What is intellectual honesty and why is it important?

This article about the politics of mandating disclosure of campaign contributions got me thinking about what intellectual honesty means and why it’s important.  Someone who is intellectually honest follows the facts where ever they may lead, and does so in spite of discomfort, inconvenience, or self-interest.  That means that someone’s opinions may shift as the facts change, but if there is no change in the situation, then there’s no cause for an intellectually honest person to change positions.

There are at least three recent examples where members of one political party, after previously holding one idea, became diametrically opposed to that same idea within just a few years.  The first is disclosure of campaign contributions, the second is the individual mandate in the 2010 Affordable Care Act, and the third is the use of cap and trade to address environmental problems.  All three of these ideas were developed by Republicans because they solved particularly thorny public policy problems in ways that seemed to be more conducive to their ideology, but have since been abandoned by most members of that party, for no apparent reason other than political convenience.
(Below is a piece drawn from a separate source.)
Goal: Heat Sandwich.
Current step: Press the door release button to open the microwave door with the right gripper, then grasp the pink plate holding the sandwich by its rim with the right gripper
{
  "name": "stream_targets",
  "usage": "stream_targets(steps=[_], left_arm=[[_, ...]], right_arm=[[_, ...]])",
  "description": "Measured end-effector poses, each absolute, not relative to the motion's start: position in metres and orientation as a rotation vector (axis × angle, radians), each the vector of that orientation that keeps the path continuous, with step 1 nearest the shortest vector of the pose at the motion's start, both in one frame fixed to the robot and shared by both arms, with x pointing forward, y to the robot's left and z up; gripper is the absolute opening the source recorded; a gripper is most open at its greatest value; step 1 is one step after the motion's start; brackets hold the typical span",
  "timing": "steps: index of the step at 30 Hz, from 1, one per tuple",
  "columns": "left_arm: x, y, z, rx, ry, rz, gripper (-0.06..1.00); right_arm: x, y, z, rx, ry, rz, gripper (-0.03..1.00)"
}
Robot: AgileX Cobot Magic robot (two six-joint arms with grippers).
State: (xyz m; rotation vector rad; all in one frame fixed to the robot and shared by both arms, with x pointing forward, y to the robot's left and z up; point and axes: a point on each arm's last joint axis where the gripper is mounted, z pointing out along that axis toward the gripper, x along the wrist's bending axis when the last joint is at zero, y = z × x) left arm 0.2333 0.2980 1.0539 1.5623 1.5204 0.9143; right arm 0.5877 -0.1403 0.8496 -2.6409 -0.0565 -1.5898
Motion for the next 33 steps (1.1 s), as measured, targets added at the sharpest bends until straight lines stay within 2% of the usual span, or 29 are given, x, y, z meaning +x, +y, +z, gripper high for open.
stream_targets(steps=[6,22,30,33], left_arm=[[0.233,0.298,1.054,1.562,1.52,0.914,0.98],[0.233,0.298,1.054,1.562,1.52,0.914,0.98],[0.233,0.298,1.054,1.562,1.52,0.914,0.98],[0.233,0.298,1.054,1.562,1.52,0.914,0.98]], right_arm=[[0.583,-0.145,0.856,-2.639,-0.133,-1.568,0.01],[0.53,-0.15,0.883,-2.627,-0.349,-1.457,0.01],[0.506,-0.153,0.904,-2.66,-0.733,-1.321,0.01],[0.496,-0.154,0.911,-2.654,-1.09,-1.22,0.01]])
In the arguments leading up to the 2010 Citizens United decision by the Supreme Court, contribution disclosure was almost always paired with advocacy for unlimited donations, which were seen as an expression of free speech.  There is of course an issue about whether corporations should be treated in the same way as people, but if you put that question aside as not germane to the current discussion, disclosure is a healthy and sensible way to counterbalance the potentially corrupting influence of unlimited contributions.
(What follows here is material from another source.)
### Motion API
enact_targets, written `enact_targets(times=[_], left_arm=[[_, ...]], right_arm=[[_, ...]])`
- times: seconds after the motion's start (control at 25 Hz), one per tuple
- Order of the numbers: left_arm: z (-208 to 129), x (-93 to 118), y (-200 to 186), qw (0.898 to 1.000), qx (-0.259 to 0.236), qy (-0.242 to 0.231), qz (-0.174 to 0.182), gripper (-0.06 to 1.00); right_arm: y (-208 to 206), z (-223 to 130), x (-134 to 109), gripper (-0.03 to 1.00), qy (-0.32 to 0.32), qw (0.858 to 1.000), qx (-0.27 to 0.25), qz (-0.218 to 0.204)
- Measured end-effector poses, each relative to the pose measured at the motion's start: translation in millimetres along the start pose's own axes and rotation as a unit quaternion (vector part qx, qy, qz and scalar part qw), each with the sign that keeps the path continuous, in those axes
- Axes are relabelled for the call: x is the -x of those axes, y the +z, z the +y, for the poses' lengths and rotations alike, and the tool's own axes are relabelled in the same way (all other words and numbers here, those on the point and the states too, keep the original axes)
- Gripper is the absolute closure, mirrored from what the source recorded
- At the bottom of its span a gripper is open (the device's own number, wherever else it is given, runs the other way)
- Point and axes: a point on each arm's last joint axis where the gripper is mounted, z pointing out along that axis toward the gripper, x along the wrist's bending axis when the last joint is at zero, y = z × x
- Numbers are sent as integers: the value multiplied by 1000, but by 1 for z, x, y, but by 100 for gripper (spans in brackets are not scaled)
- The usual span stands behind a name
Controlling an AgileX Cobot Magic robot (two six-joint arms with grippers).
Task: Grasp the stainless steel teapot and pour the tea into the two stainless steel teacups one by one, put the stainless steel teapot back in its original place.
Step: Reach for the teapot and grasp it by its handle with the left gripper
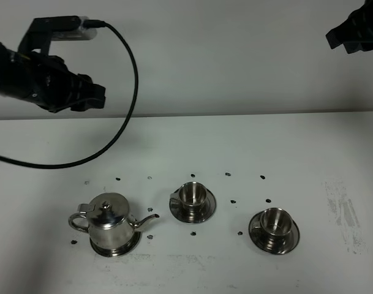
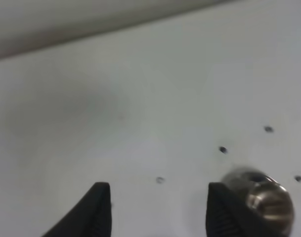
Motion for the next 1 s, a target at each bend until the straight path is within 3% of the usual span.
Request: enact_targets(times=[0.12,0.24,0.52,0.68,1.0], left_arm=[[-11,5,-27,998,51,16,29,51],[-24,9,-44,997,64,26,39,51],[-39,17,-76,992,98,58,62,51],[-44,23,-95,988,122,63,68,51],[-50,31,-117,986,133,73,64,51]], right_arm=[[-26,-20,-7,70,10,1000,-4,20],[-37,-51,-15,70,17,999,-27,37],[-79,-121,-30,70,25,998,-17,52],[-118,-160,-43,70,38,996,14,80],[-192,-239,-67,70,40,983,130,125]])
As Hiatt points out, however, as soon as Citizens United unleashed unlimited contributions, the Republicans abandoned support for disclosure, because it was to their political advantage to do so.  The same thing happened to the individual mandate for health care, as Ezra Klein recently documented and to cap and trade, which was a Republican idea to put market mechanisms to work reducing emissions.   In all three cases, the facts on the ground didn’t change, but the politics did.

On cap and trade, one of the most fervent Republican proponents of the use of such market mechanisms is former Treasury Secretary and Secretary of State George Schultz.  At a recent event at Stanford, Schultz decried the demonization of cap and trade:  "That was our idea, and the environment is our issue!“ he said.  But in today’s Republican party that is at best a minority view.

Intellectual honesty is one way to judge the actions of politicians (or anyone else, for that matter).   An intellectually honest position is one that has a fair chance of actually solving the problem that a policy proposal claims to address, and that is both consistent with the evidence and internally coherent (i.e., not self-contradictory).  While it is not always possible to know in advance if a policy proposal will work, intellectually honest positions always have significant evidence supporting them.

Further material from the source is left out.